This idea has a long pedigree. In the Enquiry Concerning Human Understanding, David Hume argues that disputes about liberty and necessity persisted only because of “ambiguous expressions” and led philosophers into “a labyrinth of obscure sophistry,” despite the fact that “they were always of the same opinion.” He writes:
From this circumstance alone, that a controversy has been long on foot, and remains still undecided, we may presume, that there is some ambiguity in the expression, and that the disputants affix different ideas to the terms employed in the controversy.11
Contemporary philosophers have echoed this diagnosis. Ernest Sosa writes that he is “convinced that much disagreement on controversial issues, especially in philosophy, has [a] deeply verbal nature.”12 In On What Matters, Derek Parfit claims that some major disputes in ethics are not genuine disagreements at all: “These people are climbing the same mountain on different sides.”13 And David Chalmers has developed a framework for identifying verbal disputes, arguing that when interlocutors agree on all the relevant facts but use key terms differently, the disagreement is verbal.14 Once the meanings are clarified, the appearance of conflict may dissolve.
This diagnosis can be illuminating, but it carries a deflationary implication.

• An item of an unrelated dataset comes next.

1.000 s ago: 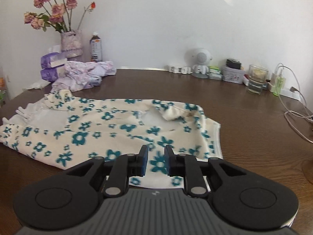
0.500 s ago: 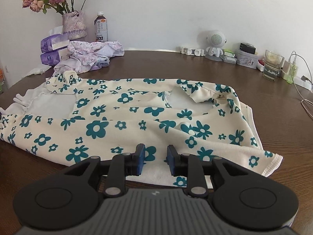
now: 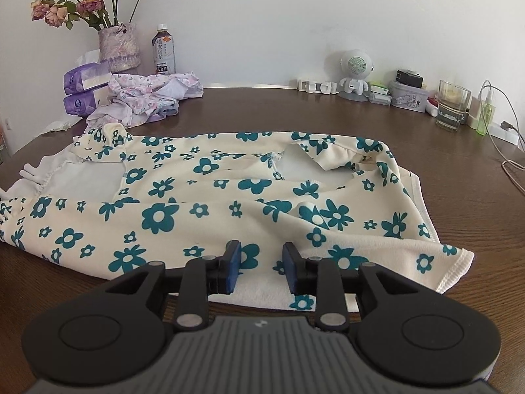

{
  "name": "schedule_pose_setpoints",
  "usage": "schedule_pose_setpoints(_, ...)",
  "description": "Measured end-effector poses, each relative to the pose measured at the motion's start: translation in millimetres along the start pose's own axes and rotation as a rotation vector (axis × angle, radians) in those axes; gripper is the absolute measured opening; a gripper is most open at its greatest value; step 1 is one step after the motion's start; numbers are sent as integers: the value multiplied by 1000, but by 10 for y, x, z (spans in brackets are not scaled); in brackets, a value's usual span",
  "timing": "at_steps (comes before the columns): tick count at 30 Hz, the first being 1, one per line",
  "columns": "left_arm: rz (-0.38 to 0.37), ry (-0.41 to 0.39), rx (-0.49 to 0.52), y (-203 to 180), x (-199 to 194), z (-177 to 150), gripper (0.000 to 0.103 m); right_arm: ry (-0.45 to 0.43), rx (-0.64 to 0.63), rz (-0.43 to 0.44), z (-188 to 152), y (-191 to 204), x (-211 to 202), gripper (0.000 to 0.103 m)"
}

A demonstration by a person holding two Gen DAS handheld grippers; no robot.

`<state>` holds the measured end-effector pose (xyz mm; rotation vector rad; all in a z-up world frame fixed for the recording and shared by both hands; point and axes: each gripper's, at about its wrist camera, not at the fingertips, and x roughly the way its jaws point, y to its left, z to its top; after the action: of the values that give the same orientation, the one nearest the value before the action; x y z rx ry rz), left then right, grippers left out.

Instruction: Fold clothes

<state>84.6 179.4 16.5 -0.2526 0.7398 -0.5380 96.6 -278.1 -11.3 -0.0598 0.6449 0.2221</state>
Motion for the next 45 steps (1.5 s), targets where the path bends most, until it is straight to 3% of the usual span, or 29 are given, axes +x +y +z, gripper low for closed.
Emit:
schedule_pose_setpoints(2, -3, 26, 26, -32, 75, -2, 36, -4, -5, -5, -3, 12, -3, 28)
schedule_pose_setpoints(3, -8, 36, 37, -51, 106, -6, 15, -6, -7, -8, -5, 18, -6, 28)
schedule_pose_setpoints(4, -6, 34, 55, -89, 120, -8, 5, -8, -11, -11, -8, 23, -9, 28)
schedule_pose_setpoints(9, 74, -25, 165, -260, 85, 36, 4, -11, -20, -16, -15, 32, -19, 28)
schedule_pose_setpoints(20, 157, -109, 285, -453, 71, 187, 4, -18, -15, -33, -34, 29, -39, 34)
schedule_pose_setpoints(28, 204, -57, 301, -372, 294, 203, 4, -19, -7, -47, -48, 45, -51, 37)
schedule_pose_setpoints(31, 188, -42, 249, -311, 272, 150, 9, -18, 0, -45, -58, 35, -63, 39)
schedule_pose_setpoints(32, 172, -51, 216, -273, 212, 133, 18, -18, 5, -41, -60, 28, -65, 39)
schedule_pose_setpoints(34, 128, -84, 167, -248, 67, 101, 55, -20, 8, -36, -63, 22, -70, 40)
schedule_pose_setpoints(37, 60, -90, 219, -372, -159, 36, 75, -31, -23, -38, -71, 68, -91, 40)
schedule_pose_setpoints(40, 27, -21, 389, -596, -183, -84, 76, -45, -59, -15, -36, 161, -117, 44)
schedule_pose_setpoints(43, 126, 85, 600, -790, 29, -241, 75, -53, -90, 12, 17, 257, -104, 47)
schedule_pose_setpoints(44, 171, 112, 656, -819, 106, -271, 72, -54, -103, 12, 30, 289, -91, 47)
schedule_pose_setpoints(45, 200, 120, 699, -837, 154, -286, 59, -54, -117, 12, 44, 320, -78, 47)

If many philosophical disagreements are merely verbal, then the primary task of philosophy is not to discover new truths about the world, but to clean up conceptual confusion. On this view, philosophy becomes a kind of conceptual janitor: resolving pseudo-problems, clarifying terms, and showing where our words have led us astray. Wittgenstein embraced this vision, claiming that the aim of philosophy is not to advance theses or settle debates, but to achieve clarity. As he put it, philosophy “leaves everything as it is.”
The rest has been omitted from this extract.